Under the leadership of chief executive Willie Walsh, the Irish flag carrier is now not only competing on fares with aggressive no-frills rivals, but has emerged with record profits. Confirming the extent of the transformation, the carrier ended last year with close to double-digit operating margins, ahead of even some of its low-cost contemporaries.
Back in October 2001, when Walsh took the helm, the future as a small state-owned flag carrier looked bleak. Long-haul routes to the US East Coast were in disarray and at home Aer Lingus shared its Dublin hub with Ryanair, the most aggressive of European low-cost competitors.
The airline needed to abandon the old ways of doing business and become "relevant" again in a fast-changing market, says Walsh. "The business model we had was a failure. It had brought us close to bankruptcy."
Faced with the real possibility of failure, the management reacted with a dramatic survival plan, including losing 30% of the workforce. But Walsh was convinced the carrier had to undergo a more fundamental transformation. Recognising that the low-cost sector had created a radical and irreversible downward shift in ticket prices, the first task was to use cost gains to overhaul the fare structure.
Business-class fares were halved overnight and fares benchmarked against the likes of Ryanair. Premium class has been abandoned entirely on many European services in a network which itself has rapidly changed in pursuit of new markets - some 30 new routes have been launched and other shut over the past two years. Economy fares too have been simplified and prices cut.
The result has had a clear downward pressure on yields, with average fares falling more than 20% since 2001. So despite a gain in traffic and a steep rise in load factors, revenues have continued to drop. Yet costs have fallen faster still, by 40%, leaving the carrier with a record 9.3% margin in 2003.
Although the staff cuts have taken many of the headlines, Walsh argues that the real gains have come in stripping out complexity throughout the airline.
"There is a huge opportunity in this industry for cost reduction in all aspects of the business, not simply labour," he says, adding that the low-cost carriers have led the way. "The industry should have been more open at looking at the new kids on the block and seeing how we could learn from them."
Simplifying sales and distribution has, in fact, proved the biggest lesson, yielding Aer Lingus savings of almost 60% over the past couple of years. From a standing start, half of all ticket sales were being made over the Web at the turn of the year and the carrier is on course to hit its goal of 70% this year. The use of self-service kiosks is now at 30% in Dublin and rising fast.
The experiment continues. Walsh is talking about taking the next step to sell one-way fares over the Web.

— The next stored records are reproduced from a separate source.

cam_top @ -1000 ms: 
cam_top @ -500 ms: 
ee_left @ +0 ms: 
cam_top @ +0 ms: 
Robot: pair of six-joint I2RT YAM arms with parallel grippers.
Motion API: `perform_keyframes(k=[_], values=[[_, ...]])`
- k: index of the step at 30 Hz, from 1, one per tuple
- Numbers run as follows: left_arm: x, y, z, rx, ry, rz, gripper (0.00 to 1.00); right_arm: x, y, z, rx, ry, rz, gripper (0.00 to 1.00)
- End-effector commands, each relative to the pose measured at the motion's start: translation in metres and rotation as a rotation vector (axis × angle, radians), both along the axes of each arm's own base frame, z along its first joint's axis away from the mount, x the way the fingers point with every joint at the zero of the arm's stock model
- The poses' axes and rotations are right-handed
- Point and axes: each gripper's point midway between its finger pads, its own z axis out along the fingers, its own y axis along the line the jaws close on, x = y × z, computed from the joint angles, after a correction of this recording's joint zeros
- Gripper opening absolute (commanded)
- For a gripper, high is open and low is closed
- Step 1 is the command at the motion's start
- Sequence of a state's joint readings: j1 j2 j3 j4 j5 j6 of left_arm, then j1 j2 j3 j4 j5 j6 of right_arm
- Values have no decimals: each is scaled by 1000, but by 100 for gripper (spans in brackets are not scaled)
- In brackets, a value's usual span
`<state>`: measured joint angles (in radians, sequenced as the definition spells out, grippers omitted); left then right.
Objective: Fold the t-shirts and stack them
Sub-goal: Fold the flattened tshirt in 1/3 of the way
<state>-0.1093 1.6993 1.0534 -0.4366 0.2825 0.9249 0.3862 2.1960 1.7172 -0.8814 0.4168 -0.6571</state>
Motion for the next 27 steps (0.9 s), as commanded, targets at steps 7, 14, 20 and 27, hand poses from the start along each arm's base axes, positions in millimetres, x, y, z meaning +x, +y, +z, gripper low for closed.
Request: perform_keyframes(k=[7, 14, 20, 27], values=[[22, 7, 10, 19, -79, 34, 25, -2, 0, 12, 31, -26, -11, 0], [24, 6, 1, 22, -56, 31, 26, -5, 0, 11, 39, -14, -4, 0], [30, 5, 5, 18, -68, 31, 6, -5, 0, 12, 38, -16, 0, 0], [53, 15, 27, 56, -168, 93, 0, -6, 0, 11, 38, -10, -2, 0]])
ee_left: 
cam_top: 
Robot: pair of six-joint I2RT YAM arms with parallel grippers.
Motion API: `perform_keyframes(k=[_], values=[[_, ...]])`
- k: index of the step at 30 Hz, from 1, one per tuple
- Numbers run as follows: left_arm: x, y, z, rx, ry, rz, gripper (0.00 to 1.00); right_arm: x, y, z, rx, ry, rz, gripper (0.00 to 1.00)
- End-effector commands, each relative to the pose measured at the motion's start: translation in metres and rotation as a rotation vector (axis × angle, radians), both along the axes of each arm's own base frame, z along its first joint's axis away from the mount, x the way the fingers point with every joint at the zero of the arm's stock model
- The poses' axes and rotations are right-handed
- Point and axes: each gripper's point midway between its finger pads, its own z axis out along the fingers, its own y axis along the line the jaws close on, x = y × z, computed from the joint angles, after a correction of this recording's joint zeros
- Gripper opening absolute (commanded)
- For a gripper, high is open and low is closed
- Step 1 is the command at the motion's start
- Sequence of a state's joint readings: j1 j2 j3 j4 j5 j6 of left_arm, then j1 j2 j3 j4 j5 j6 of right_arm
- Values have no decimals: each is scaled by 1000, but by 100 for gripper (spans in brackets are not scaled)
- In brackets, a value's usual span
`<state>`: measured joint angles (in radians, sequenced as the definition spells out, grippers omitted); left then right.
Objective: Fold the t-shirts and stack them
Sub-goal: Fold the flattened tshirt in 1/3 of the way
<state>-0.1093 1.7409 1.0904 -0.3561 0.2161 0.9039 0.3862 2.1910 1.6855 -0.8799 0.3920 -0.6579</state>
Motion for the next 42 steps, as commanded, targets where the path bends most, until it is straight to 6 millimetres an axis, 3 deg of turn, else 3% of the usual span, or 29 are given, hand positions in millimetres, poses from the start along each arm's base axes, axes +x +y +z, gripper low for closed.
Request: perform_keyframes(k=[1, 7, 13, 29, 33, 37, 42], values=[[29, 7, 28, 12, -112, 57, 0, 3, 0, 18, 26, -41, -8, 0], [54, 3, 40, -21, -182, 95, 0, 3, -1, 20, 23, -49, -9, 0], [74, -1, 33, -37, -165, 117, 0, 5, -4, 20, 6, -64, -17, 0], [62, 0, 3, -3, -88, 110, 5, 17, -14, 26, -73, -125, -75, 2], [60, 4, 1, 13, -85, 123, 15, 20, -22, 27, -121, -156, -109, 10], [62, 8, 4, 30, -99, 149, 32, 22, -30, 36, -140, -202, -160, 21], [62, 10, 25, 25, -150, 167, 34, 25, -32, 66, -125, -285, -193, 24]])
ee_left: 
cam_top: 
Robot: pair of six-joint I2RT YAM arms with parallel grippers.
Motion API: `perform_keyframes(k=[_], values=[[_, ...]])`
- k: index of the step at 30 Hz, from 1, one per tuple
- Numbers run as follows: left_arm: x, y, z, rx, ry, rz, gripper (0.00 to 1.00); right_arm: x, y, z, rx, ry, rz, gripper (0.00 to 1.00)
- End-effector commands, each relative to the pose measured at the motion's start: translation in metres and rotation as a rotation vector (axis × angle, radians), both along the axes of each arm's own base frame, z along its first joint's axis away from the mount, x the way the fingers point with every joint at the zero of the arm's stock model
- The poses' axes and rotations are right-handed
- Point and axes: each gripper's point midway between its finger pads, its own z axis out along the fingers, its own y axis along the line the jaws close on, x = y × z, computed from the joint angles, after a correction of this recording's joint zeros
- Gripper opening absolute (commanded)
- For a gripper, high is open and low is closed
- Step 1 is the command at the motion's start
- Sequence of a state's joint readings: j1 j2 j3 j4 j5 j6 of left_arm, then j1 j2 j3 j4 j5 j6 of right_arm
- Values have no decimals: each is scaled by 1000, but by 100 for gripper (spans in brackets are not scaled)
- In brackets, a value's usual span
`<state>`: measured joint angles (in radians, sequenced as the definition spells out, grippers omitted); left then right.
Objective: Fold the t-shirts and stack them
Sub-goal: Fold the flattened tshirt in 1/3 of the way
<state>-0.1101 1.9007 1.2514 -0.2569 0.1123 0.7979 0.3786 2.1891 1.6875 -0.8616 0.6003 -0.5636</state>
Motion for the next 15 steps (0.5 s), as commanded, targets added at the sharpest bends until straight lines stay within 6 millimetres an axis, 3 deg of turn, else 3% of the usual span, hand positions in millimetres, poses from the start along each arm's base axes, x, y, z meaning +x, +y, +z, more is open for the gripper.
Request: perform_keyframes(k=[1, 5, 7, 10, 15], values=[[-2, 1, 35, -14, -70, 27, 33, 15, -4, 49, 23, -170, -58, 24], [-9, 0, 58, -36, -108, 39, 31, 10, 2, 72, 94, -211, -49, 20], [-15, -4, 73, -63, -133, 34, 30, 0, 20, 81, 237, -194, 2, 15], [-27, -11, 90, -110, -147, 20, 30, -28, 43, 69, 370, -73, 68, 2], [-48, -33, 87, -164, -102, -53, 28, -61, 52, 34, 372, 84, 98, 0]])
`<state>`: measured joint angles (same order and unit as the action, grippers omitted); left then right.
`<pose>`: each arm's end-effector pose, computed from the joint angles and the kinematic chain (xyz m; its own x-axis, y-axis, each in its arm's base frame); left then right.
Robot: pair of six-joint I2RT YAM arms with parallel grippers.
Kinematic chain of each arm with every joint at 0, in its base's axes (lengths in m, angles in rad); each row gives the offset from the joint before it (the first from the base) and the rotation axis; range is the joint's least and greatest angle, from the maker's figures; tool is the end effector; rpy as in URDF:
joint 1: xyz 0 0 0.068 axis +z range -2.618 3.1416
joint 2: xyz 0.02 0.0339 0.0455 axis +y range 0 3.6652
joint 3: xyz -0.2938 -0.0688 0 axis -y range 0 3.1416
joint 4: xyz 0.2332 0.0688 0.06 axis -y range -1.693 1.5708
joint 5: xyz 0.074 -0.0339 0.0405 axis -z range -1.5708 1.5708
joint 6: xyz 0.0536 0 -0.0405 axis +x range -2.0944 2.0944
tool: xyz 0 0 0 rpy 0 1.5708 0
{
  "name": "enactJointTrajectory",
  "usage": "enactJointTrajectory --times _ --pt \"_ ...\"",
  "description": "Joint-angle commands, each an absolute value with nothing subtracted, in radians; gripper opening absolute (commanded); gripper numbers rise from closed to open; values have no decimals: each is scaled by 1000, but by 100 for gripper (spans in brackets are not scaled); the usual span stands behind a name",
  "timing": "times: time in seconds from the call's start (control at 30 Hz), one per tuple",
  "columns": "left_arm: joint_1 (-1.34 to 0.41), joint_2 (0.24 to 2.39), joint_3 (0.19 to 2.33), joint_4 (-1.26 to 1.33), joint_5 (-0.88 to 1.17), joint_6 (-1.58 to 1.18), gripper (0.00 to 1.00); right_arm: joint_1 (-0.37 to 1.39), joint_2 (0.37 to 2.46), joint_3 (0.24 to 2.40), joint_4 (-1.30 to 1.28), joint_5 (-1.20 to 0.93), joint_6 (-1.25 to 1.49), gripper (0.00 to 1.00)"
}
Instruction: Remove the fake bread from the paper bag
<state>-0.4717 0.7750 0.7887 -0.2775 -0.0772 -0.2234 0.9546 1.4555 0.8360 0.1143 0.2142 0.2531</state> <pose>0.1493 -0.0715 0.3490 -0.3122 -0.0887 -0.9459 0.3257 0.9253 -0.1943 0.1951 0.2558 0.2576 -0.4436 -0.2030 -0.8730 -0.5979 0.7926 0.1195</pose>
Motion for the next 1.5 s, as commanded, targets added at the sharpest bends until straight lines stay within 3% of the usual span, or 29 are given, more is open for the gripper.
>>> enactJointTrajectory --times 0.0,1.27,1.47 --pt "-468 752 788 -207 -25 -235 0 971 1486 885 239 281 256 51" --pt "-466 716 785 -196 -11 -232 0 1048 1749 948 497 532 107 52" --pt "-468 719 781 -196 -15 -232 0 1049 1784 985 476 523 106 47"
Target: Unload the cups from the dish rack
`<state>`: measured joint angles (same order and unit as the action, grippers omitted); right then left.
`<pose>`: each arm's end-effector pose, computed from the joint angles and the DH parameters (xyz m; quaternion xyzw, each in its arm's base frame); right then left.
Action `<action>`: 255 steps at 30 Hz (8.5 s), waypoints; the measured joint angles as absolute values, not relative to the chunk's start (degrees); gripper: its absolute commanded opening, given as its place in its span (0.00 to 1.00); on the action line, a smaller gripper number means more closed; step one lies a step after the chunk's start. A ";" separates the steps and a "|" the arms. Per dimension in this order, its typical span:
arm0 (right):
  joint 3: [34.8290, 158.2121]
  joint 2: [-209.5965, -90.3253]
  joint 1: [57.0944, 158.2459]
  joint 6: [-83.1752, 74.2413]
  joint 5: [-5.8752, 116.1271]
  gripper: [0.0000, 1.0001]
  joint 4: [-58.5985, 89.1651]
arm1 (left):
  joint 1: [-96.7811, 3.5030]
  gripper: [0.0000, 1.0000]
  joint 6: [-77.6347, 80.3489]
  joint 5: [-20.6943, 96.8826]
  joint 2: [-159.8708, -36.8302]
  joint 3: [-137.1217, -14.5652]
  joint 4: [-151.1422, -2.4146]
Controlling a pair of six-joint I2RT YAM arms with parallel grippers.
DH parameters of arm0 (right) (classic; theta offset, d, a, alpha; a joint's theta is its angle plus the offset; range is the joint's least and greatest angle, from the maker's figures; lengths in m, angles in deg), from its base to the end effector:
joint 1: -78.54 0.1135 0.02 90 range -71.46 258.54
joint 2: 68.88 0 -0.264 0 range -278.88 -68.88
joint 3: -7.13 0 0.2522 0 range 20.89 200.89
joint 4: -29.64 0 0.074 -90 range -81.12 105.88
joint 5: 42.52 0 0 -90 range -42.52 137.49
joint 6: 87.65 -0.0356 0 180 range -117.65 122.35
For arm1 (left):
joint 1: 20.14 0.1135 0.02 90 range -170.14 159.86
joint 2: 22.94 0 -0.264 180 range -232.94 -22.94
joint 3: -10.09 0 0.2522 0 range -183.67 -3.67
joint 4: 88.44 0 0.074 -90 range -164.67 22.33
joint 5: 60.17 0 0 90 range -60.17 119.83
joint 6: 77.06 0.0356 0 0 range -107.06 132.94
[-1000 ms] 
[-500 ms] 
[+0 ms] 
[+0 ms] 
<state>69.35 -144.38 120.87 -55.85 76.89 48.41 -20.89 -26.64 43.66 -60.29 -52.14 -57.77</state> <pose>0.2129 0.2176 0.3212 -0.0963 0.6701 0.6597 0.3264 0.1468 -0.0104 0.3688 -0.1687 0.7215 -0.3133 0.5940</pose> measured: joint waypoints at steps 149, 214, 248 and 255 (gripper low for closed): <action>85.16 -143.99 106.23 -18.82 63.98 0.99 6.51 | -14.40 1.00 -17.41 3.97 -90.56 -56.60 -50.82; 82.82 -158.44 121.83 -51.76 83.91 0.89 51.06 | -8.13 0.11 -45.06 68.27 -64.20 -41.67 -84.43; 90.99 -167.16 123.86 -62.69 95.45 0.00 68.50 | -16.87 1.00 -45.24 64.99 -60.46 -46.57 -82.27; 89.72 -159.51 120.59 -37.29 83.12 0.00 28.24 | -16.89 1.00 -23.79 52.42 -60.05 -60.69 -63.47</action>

"The lesson is to take action quickly and be decisive. Most of us in the industry know what needs to be done; it's a question of application," says Walsh, adding that airlines have perhaps been too complacent in accepting the peaks and troughs of the industry cycle rather than addressing the fundamentals.
Challenges remain, not least privatisation, but Aer Lingus has demonstrated that it is possible for a state-owned flag carrier to become relevant in a low-fares world.